◆ **Activity**: Scan the data, and whenever a line contains "pink", copy it.

Dataset entries:
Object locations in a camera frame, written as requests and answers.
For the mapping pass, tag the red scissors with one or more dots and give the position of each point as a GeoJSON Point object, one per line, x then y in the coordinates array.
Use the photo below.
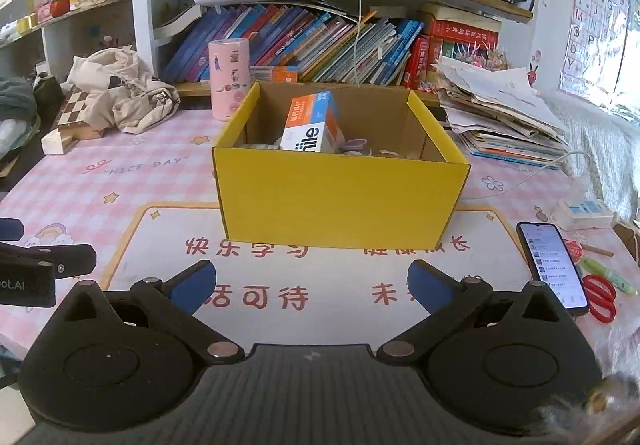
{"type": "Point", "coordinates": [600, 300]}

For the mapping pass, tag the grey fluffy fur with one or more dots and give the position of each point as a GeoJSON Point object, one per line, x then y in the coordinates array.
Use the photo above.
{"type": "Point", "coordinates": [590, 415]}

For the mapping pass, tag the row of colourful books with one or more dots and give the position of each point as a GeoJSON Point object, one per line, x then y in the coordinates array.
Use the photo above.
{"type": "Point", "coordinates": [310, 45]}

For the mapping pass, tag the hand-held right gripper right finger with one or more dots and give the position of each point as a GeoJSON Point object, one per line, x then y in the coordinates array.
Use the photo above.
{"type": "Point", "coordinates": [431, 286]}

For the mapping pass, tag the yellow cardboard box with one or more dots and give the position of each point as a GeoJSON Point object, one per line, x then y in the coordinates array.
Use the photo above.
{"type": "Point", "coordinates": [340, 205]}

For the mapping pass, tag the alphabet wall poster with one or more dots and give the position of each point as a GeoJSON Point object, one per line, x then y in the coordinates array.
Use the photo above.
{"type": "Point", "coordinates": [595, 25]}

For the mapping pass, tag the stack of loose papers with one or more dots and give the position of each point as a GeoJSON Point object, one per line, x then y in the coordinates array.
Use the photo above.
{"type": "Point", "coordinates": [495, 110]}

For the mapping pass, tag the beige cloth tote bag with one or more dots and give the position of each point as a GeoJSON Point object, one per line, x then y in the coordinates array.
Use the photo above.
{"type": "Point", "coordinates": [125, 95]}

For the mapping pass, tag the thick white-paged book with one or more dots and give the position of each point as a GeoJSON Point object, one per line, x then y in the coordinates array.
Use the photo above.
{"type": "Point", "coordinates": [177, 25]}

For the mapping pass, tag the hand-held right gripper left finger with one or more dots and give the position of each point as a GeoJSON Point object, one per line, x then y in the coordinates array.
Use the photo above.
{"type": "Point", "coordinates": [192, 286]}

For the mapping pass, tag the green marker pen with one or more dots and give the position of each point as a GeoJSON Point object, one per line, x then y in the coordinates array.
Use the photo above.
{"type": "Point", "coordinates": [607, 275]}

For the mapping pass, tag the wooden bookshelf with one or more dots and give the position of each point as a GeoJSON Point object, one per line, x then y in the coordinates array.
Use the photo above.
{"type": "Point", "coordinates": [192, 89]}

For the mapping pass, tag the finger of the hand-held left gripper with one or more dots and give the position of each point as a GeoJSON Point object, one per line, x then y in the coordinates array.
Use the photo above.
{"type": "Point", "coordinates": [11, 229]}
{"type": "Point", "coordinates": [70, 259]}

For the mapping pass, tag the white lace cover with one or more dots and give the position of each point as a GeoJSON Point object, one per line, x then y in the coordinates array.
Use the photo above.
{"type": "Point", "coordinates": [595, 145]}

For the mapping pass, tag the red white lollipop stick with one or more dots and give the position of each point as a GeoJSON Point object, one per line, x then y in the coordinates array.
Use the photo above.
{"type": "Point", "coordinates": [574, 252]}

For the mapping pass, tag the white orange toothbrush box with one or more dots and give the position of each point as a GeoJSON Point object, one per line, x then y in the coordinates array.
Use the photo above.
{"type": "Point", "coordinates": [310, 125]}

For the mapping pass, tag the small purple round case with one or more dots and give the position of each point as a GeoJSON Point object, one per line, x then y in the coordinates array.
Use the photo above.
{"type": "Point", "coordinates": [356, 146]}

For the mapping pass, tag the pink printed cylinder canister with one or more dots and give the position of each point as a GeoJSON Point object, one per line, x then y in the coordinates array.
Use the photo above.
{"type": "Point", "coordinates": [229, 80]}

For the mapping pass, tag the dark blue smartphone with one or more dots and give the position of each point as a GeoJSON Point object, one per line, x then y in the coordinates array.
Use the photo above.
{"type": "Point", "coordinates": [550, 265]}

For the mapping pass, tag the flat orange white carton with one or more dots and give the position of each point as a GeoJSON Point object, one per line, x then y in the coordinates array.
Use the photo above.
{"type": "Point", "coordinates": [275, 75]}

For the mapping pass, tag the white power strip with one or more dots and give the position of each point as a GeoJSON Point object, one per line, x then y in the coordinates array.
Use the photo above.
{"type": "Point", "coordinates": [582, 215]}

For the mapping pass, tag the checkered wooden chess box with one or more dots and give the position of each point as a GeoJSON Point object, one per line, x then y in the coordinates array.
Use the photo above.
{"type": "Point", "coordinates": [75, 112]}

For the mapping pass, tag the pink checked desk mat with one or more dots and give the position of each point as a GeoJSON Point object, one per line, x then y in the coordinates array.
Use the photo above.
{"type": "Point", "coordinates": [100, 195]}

◆ **Task output**:
For the mapping pass, tag the pink printed cylinder canister with one or more dots and give the position of each point as a GeoJSON Point object, one per line, x then y in the coordinates array.
For the mapping pass, tag the pink checked desk mat with one or more dots and give the position of each point as a GeoJSON Point object, one per line, x then y in the coordinates array.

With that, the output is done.